Work item:
Look through the listing for the word "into". Copy each line that has it.

Dataset extract:
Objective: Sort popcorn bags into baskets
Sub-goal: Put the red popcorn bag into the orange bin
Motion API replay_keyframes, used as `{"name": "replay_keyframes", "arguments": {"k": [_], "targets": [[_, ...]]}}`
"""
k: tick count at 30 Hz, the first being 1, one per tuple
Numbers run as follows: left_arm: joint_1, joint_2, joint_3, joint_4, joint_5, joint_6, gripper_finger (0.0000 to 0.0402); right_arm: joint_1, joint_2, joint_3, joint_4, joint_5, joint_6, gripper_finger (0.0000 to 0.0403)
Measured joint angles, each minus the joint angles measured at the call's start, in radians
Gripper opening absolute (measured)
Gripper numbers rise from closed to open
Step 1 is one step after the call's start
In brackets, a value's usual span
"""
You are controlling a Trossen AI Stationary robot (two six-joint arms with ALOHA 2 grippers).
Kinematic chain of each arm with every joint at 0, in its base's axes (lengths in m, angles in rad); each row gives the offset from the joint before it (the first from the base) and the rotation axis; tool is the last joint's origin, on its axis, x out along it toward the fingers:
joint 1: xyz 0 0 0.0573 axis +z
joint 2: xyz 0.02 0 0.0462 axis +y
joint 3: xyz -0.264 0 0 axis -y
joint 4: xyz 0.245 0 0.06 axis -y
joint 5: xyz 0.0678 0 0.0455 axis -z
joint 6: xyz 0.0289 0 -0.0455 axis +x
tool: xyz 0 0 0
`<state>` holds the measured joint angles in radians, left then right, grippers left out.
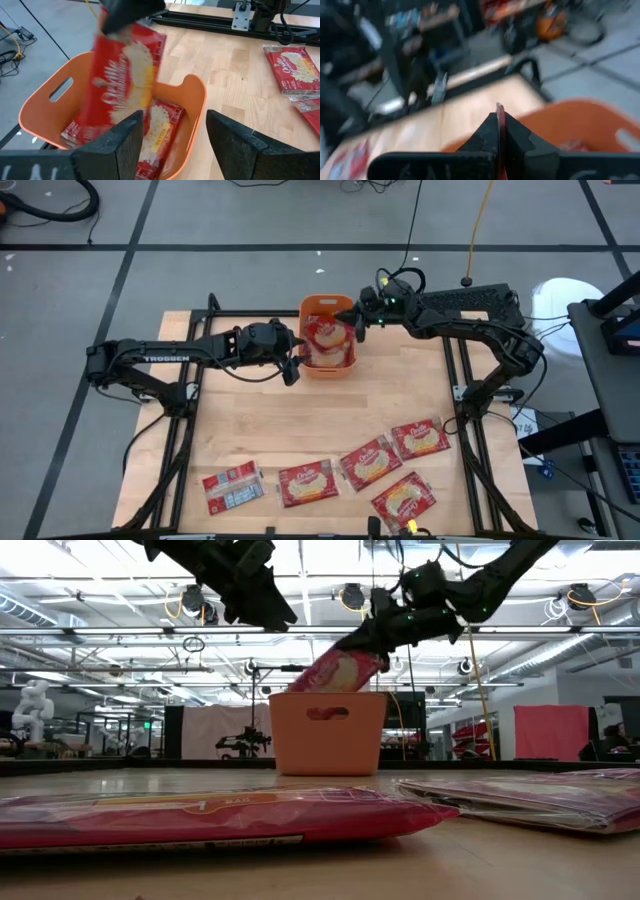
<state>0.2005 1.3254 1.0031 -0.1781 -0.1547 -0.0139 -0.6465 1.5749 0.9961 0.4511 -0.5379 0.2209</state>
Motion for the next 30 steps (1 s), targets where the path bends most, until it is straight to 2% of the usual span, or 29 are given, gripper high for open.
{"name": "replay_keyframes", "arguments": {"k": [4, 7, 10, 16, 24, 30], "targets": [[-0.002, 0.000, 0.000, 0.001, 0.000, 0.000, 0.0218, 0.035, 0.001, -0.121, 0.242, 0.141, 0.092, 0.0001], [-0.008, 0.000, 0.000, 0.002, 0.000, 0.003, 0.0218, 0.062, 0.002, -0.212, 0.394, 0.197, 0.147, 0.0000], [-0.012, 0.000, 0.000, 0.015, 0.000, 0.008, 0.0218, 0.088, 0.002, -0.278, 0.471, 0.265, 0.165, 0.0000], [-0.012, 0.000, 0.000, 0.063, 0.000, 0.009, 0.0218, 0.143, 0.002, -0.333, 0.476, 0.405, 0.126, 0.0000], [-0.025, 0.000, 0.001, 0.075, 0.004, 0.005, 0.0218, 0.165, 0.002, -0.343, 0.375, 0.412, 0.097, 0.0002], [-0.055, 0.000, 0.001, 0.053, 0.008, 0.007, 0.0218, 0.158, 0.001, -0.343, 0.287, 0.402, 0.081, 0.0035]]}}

Worked solution:
Objective: Sort popcorn bags into baskets
Sub-goal: Put the red popcorn bag into the orange bin

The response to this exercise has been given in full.